Я молча глядел в пол и плакал. Двенадцать лет, это слишком ребенок. Ребенок, который никогда уже не вырастет. Маленький, беззащитный инвалид стал шлюшкой для детдомовцев, стал игрушкой для старых извращенцев. А к тому же, этот ребенок, который повторюсь, никогда не вырастет, страшно болен. Болен зависимостью, которая губит его ничуть не меньше поворотов его жестокой, безжалостной судьбы.

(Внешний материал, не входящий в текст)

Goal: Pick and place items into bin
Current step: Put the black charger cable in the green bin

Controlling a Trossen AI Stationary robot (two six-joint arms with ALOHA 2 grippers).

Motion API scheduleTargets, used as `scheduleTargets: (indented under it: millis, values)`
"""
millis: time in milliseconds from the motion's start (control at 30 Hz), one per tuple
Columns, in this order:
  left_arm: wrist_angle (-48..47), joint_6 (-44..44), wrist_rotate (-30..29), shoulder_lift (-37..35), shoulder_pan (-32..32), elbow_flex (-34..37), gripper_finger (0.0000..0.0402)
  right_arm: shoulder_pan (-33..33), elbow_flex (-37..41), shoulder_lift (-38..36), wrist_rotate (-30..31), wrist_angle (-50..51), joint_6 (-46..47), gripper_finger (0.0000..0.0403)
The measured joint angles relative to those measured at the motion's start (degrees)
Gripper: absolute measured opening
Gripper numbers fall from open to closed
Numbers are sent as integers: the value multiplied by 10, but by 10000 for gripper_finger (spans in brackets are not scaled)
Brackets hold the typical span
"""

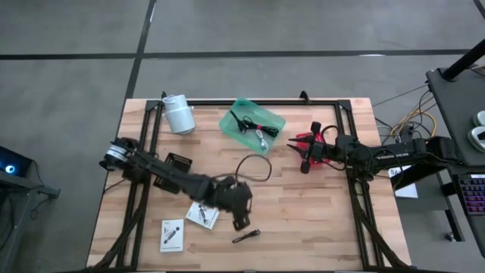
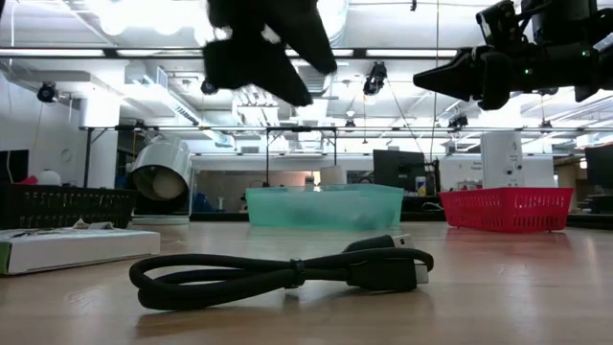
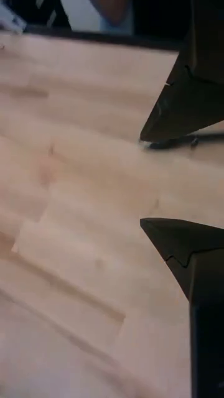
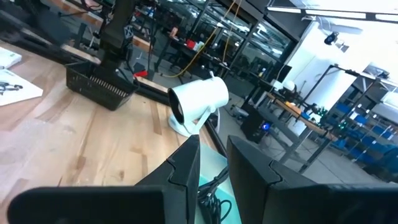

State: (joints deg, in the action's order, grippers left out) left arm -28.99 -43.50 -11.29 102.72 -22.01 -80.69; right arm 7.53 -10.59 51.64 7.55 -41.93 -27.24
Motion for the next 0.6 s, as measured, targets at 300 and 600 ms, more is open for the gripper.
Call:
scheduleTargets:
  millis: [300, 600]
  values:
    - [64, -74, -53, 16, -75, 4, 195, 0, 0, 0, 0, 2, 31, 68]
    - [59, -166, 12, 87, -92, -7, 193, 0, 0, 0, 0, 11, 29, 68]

Я потерял интерес к кофе. Вышел на балкон, закурил и смотрел вниз. На площадке играли дети. Кому-то из них двенадцать. Через пару часов их поочередно заботливые матери позовут на обед. А Ивана никто не звал. Никого по сей день не волнует обедал ли Иван, хорошо ли он спал и беспокоит ли его что-нибудь. Никого. Даже меня.
***
Мы все-таки допили свой кофе. Когда спустя пару часов мы отпили по глотку, уже изрядно остывшим, мы решили слить его в большую, железную чашку и согреть на плите. И когда наконец снова горячий мы стали пить столь желанный прежде напиток тут же разочаровались. Мало того что кофе был дешевый, так еще и разогретый. Делать нечего, пришлось как и всегда довольствоваться тем, что мы, падшие, по воле судьбы имеем.
– Давай бросим? Лечиться будем? – говорил я с надеждой услышать “да”, и зная, что не услышу.

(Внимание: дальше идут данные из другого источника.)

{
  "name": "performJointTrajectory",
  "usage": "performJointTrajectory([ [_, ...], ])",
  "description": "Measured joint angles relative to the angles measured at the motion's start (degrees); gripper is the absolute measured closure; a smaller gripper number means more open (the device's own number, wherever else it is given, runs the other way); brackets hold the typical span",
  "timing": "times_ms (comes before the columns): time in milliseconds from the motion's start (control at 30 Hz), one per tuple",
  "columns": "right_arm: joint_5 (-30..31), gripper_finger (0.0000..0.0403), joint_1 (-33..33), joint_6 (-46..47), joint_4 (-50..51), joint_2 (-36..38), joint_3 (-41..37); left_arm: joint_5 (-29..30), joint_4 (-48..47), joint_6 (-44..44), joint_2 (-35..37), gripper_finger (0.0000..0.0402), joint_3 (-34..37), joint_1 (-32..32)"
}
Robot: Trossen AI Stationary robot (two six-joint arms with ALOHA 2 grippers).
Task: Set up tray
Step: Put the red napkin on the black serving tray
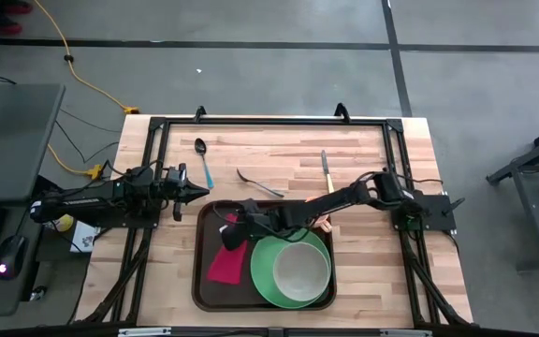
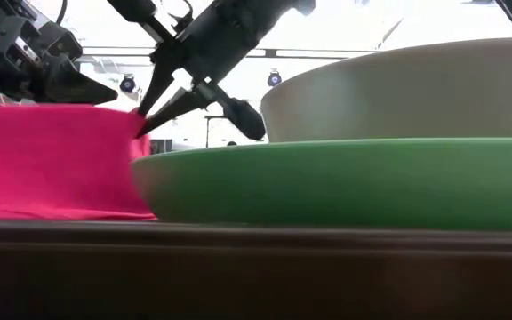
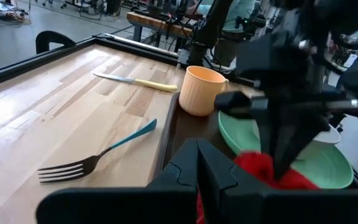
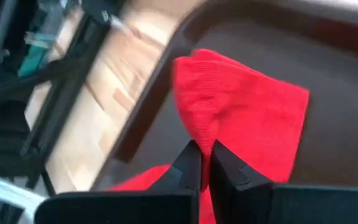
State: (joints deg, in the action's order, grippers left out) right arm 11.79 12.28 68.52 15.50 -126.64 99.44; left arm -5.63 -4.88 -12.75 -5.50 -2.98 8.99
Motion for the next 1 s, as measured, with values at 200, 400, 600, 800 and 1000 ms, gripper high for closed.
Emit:
performJointTrajectory([
  [200,-7.1,0.0402,0.0,0.7,-1.2,-3.1,0.0,-0.1,0.4,0.0,0.0,0.0371,0.0,0.0],
  [400,-9.3,0.0402,0.0,-0.3,-6.6,-5.4,0.0,0.0,0.4,0.3,0.0,0.0371,0.0,0.0],
  [600,-6.6,0.0403,-0.1,-3.7,-6.8,-5.4,2.4,0.0,0.4,0.4,0.0,0.0371,0.0,0.0],
  [800,-5.9,0.0403,-0.5,-8.3,-2.1,-5.3,6.9,0.0,0.5,0.4,0.0,0.0371,0.0,0.0],
  [1000,-10.9,0.0401,-1.6,-13.6,1.5,-5.3,9.7,0.0,0.4,0.4,0.0,0.0371,0.0,0.0],
])
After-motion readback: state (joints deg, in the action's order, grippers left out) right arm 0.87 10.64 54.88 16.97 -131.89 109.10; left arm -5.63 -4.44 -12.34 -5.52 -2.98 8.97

– Лечиться… Нас, горбатых, исправит только могила.
– Не веришь врачам?
– Российским то? Отчего же не верю? Верю.
Пораженный неведомым мне патриотизмом я удивленно уставился на друга.
– А чем это российская медицина тебе так по духу?

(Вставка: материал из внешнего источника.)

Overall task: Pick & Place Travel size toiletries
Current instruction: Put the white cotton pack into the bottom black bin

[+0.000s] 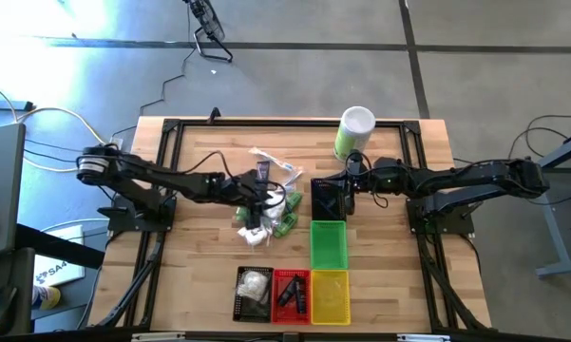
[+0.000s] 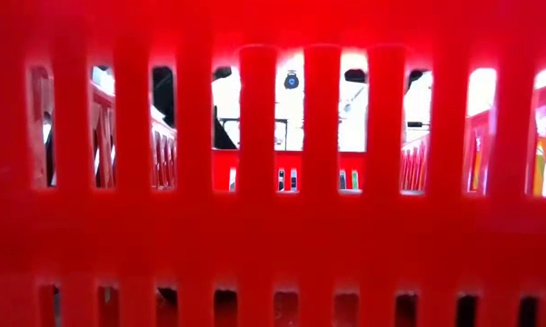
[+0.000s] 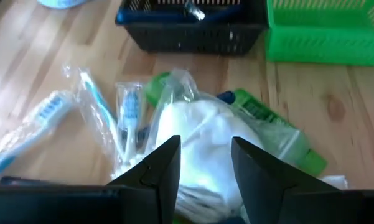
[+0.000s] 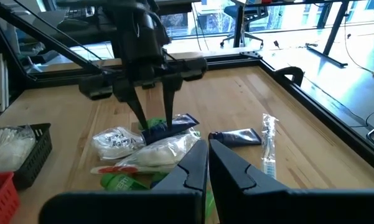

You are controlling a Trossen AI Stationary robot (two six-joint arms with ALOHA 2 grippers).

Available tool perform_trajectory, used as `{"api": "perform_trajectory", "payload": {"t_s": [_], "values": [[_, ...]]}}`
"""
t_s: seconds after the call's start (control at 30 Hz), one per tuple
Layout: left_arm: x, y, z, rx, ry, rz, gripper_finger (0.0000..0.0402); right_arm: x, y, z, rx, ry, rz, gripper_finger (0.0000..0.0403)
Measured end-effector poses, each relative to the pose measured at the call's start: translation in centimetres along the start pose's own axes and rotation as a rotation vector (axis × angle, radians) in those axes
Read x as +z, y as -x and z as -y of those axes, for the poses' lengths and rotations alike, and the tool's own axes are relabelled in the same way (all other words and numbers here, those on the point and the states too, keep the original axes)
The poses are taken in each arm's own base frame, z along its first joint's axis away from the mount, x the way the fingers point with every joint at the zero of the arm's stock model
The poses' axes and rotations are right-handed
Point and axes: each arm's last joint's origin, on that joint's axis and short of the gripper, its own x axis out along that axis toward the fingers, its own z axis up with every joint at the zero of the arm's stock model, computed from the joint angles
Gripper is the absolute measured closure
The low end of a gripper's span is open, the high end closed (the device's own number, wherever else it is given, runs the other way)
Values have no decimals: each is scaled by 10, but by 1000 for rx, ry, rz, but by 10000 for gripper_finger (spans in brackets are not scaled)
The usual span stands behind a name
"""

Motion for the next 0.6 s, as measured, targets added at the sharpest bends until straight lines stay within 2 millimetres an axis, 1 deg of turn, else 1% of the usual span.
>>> {"api": "perform_trajectory", "payload": {"t_s": [0.1, 0.37, 0.6], "values": [[0, -5, 1, -5, 2, 15, 264, 0, 0, 0, 0, 0, 0, 395], [-4, -10, 1, -8, 9, -2, 264, 0, 0, 0, 0, 8, -4, 395], [-10, -28, 3, -11, 28, -1, 264, -1, 0, 0, 0, 8, -6, 395]]}}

– Ну во-первых не вся медицина, а исключительно наркология. Что же касается лечения зависимостей, то тут все просто. Нас в наркологии первым делом привяжут к койке не менее чем на три дня. Мы будем ломаться, и дадут нам исключительно анальгин и димедрол, чтобы обезболить и восстановить сон. А потом нас закроют где-нибудь, и станут учить трезвости. И в первую очередь труду. Выйдем мы сильными не только духом, но и телом. А боль и труд нам будут не страшны. Что же Европа? У них на каждом углу пункты выдачи метадона. Что же такое заместительная, она же метадоновая терапия? – Это государство, которое становится твоим легальным дилером. Твою зависимость попросту узаконивают в пользу государства и подвергают контролю. Ты приходишь в аптеку и берешь свой яд, а они записывают об этом факте в свою тетрадь и ощущают себя добродетелями, а на деле ты продолжаешь умирать, и никто не стремится тебя воскресить, вылечить, исправить. Ты умираешь, и это стабильность. Получил метадон, отметился, – ставят галочку. Умер, не пришел, – ставят крестик.
– Выходит, нам повезло что героин нам продают цыгане, а не черные, и государство нас приковывает наручниками и лечит принудительным трудом?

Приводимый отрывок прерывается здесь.